[Quick explanation: Every Sunday, a tumblr friend of mine gets sci-fi fans together and we geek out about Star Trek. Last night was interesting because we watched the "The Wire", and two of the people had never seen DS9 before were pretty sure about the whole Garak/Bashir thing within like... the first five minutes.]
Anyway, without further ado, here's the best of our livestream:
|Scene: Garak and Bashir go out to lunch. They get in a fight|
about his health.
TheHanSoloist: It's because he's in love! Clearly.
Boom: OMG Han, look at you going all Sherlock on this shit.
|Scene: Garak gets drunk and Bashir|
is called to take him home.
TheHanSoloist: Oh my.
|Scene: Garak faints after resisting Bashir's attempt to take|
him to the infirmary.
Boom: I don't think this is how his seduction plan was supposed to go.
BotheringTrees: Well we all have those days.
Boom: lol. True. It's always embarrassing when you faint after hitting on someone.
|Scene: Bashir get pissy about Garak|
asking Quark for help over him.
geeksaurus: Bashir is in a jealous rage.
BotheringTrees: Bashir is hot in his rage.
|Scene: Garak collapses after taking happy drugs.|
Boom: You've almost got him to bed. Just a few more inches, dude.
|Scene: Garak explains what is happening to him.|
geeksaurus: Wait... is Garak wearing leopard spots?
TheHanSoloist: Leopard print and a doctor in his room by the bed? aww yeah.
BotheringTrees: Punishment device? Kinky.
Boom: Garak's like, I can think of a few ways for you to stimulate pleasure.
BotheringTrees: Immune to pain means no need for a safety word.
|Scene: Bashir refuses to let Garak die even after hearing|
Garak's tale of willful murder.
TheHanSoloist: kiss kiss kiss
|Scene: Garak does not go cold turkey very well.|
TheHanSoloist: He meant to say "touch me", not "don't".
|Scene: Garak and Bashir roll around on the floor,|
and much testosterone is involved.
Boom: lol @ classic Cardassian hate!flirting.
BotheringTrees: They like to wrestle.
Boom: How sweet. He doesn't want to hurt him.
|Scene: Garak tells another lie.|
BotheringTrees: Let's think. What's closer than brothers?
Boom: Siamese fuck buddies?
|Scene: Upon meeting Bashir, Tain offers him a drink.|
geeksaurus: I swear that 70% of the drinks in this show are blue.
BotheringTrees: They're biased to science. I guess that department gets drunk the most.
TheHanSoloist: Blue is the drink of the future.
Boom: Hooray for vodka and Kool-aid then!
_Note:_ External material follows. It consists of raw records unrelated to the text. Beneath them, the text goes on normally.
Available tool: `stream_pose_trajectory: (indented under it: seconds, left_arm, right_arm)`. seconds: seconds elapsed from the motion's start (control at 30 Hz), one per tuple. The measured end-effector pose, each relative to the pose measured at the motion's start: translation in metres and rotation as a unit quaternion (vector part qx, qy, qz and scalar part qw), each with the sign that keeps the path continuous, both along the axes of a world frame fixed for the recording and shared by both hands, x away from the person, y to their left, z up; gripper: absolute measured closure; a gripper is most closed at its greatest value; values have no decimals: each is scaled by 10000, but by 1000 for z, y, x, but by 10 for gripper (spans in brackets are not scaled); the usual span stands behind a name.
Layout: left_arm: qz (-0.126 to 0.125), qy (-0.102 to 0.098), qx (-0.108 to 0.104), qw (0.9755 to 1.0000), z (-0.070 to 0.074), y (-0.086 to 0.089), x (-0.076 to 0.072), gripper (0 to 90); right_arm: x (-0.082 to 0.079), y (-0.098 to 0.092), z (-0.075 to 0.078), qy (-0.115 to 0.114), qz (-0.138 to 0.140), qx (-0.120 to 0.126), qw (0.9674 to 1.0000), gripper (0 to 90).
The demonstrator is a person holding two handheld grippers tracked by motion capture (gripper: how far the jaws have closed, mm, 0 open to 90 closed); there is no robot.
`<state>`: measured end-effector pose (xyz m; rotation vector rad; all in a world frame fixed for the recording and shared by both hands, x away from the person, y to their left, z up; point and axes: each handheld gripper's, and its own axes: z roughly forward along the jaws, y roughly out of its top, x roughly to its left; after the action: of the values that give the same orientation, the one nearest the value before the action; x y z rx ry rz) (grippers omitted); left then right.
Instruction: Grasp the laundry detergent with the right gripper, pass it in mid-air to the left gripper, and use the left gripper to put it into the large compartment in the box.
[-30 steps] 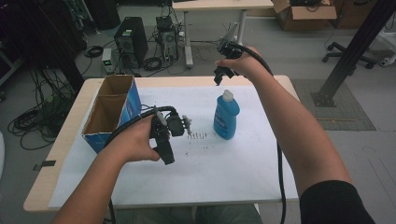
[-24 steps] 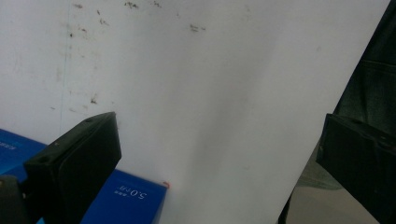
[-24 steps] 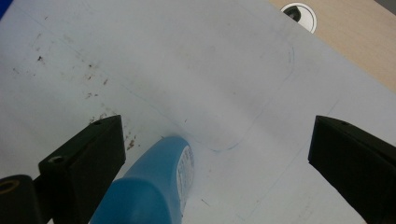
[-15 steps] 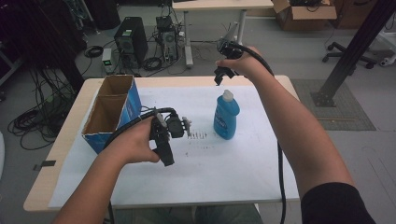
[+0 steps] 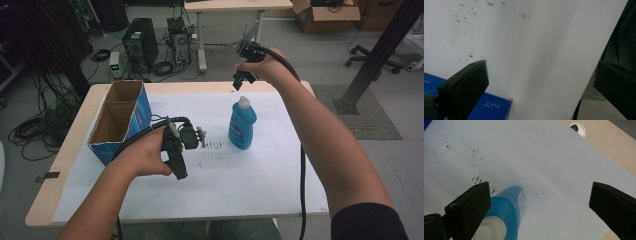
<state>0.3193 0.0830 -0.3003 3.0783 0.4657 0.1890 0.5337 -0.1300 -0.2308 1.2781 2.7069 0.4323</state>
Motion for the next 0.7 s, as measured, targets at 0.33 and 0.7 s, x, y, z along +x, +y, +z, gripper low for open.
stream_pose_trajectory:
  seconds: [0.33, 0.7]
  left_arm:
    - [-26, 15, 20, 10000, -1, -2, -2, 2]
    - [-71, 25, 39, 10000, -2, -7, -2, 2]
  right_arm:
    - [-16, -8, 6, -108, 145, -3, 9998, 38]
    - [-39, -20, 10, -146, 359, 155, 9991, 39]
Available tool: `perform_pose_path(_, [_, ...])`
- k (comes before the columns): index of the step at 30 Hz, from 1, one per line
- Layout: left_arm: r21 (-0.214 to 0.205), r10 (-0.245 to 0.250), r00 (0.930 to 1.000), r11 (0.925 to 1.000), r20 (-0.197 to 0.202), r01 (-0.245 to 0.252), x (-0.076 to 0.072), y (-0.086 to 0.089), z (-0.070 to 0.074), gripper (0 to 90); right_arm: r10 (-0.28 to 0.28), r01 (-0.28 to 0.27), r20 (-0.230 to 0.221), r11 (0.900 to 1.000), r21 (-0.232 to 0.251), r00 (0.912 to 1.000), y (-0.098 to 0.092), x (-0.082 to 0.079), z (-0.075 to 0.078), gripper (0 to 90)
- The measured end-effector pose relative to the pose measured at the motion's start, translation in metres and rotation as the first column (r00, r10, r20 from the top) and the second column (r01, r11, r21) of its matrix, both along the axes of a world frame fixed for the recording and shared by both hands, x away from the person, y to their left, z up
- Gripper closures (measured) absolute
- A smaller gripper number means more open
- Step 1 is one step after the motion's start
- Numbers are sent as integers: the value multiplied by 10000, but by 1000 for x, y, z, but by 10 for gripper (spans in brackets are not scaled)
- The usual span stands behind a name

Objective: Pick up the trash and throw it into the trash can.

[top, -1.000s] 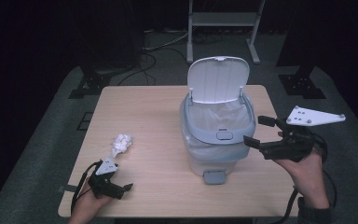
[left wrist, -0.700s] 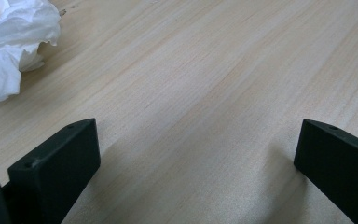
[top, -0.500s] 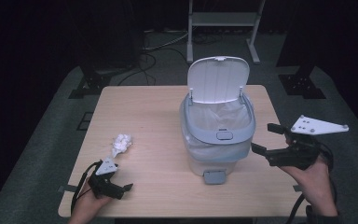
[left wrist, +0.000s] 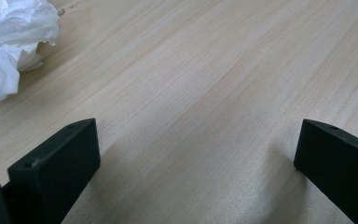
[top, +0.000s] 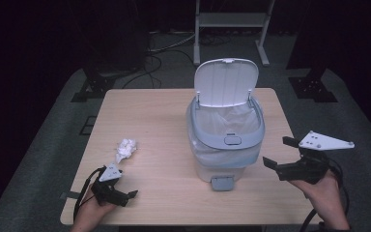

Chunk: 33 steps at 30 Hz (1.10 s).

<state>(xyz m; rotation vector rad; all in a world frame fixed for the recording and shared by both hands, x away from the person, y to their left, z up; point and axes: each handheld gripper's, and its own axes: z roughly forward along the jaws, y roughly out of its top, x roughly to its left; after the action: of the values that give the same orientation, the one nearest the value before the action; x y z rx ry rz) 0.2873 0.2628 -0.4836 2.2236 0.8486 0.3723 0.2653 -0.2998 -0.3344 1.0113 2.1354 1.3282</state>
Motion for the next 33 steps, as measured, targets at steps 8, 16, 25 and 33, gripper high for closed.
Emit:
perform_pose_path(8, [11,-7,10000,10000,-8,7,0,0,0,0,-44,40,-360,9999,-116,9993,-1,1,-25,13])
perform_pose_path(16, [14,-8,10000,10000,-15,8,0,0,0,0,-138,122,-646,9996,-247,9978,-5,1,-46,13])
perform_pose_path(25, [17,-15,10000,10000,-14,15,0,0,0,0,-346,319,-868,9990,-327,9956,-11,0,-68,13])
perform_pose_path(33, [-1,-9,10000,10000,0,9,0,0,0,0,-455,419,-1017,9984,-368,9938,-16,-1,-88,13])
|Scene: Tain tells Bashir how much he hates Garak.|
Because of this, he gives Bashir the information he needs
to save the dying Cardassian.
Boom: And now Bashir meets the dad.
TheHanSoloist: Is he gonna ask for permission to wed Garak?
Boom: This relationship is getting super serious.
geeksaurus: You could say that its.... already out of this world.
BotheringTrees: Ba dum che!
Boom: Does Bashir even know that Tain is the most powerful man in the quadrant, and kills for seemingly no reason?
TheHanSoloist: He doesn't care. He's being brave for love.
geeksaurus: Love conquers all quadrants.
Boom: I like to think of Tain's speech at the end is him giving permission.
|Scene: The happy couple are reunited at lunch once again.|
TheHanSoloist: In HIS bed.
Boom: "Why would I be in bed if you're not there?"
Boom: Wow. One brain, Han. One brain.
TheHanSoloist: We're like Bashir and Garak.
BotheringTrees: You're siamese fuck buddies?